> **What the task asks**
Each line of the material must reappear unchanged in the answer.
********************
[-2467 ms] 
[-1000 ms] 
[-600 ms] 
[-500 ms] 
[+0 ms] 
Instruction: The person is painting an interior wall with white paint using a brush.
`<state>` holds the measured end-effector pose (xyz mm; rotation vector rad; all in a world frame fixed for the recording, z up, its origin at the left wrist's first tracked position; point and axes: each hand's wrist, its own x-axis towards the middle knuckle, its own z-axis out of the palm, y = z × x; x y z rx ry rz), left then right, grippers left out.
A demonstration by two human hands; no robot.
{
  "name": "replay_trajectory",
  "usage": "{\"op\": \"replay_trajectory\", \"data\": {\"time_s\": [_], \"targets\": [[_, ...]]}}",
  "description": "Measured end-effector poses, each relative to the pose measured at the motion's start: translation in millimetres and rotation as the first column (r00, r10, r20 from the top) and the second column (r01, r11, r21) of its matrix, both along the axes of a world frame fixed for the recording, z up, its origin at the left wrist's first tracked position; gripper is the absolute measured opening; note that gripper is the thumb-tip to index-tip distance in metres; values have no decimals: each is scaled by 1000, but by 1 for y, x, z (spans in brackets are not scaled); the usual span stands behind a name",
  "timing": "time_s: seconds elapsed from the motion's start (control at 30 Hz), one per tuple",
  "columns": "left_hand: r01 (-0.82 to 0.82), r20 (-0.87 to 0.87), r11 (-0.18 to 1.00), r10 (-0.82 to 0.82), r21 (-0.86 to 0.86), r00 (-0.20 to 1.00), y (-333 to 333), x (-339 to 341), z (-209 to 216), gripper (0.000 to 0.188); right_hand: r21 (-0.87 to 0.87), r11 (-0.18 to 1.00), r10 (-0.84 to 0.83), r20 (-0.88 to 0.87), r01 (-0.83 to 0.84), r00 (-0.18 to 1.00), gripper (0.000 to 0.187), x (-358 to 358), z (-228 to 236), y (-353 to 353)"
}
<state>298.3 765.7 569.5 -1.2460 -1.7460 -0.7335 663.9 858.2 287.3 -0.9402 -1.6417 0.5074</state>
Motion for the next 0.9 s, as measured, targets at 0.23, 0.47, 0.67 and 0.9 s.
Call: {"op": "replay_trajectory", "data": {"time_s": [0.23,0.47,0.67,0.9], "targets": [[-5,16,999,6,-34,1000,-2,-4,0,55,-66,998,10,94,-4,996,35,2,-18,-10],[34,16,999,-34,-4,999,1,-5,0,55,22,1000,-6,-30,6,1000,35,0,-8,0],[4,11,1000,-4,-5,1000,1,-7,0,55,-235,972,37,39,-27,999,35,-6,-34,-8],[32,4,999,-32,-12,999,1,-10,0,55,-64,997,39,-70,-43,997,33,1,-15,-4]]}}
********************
> **The answer**
[-2467 ms] 
[-1000 ms] 
[-600 ms] 
[-500 ms] 
[+0 ms] 
Instruction: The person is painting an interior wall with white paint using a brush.
`<state>` holds the measured end-effector pose (xyz mm; rotation vector rad; all in a world frame fixed for the recording, z up, its origin at the left wrist's first tracked position; point and axes: each hand's wrist, its own x-axis towards the middle knuckle, its own z-axis out of the palm, y = z × x; x y z rx ry rz), left then right, grippers left out.
A demonstration by two human hands; no robot.
{
  "name": "replay_trajectory",
  "usage": "{\"op\": \"replay_trajectory\", \"data\": {\"time_s\": [_], \"targets\": [[_, ...]]}}",
  "description": "Measured end-effector poses, each relative to the pose measured at the motion's start: translation in millimetres and rotation as the first column (r00, r10, r20 from the top) and the second column (r01, r11, r21) of its matrix, both along the axes of a world frame fixed for the recording, z up, its origin at the left wrist's first tracked position; gripper is the absolute measured opening; note that gripper is the thumb-tip to index-tip distance in metres; values have no decimals: each is scaled by 1000, but by 1 for y, x, z (spans in brackets are not scaled); the usual span stands behind a name",
  "timing": "time_s: seconds elapsed from the motion's start (control at 30 Hz), one per tuple",
  "columns": "left_hand: r01 (-0.82 to 0.82), r20 (-0.87 to 0.87), r11 (-0.18 to 1.00), r10 (-0.82 to 0.82), r21 (-0.86 to 0.86), r00 (-0.20 to 1.00), y (-333 to 333), x (-339 to 341), z (-209 to 216), gripper (0.000 to 0.188); right_hand: r21 (-0.87 to 0.87), r11 (-0.18 to 1.00), r10 (-0.84 to 0.83), r20 (-0.88 to 0.87), r01 (-0.83 to 0.84), r00 (-0.18 to 1.00), gripper (0.000 to 0.187), x (-358 to 358), z (-228 to 236), y (-353 to 353)"
}
<state>298.3 765.7 569.5 -1.2460 -1.7460 -0.7335 663.9 858.2 287.3 -0.9402 -1.6417 0.5074</state>
Motion for the next 0.9 s, as measured, targets at 0.23, 0.47, 0.67 and 0.9 s.
Call: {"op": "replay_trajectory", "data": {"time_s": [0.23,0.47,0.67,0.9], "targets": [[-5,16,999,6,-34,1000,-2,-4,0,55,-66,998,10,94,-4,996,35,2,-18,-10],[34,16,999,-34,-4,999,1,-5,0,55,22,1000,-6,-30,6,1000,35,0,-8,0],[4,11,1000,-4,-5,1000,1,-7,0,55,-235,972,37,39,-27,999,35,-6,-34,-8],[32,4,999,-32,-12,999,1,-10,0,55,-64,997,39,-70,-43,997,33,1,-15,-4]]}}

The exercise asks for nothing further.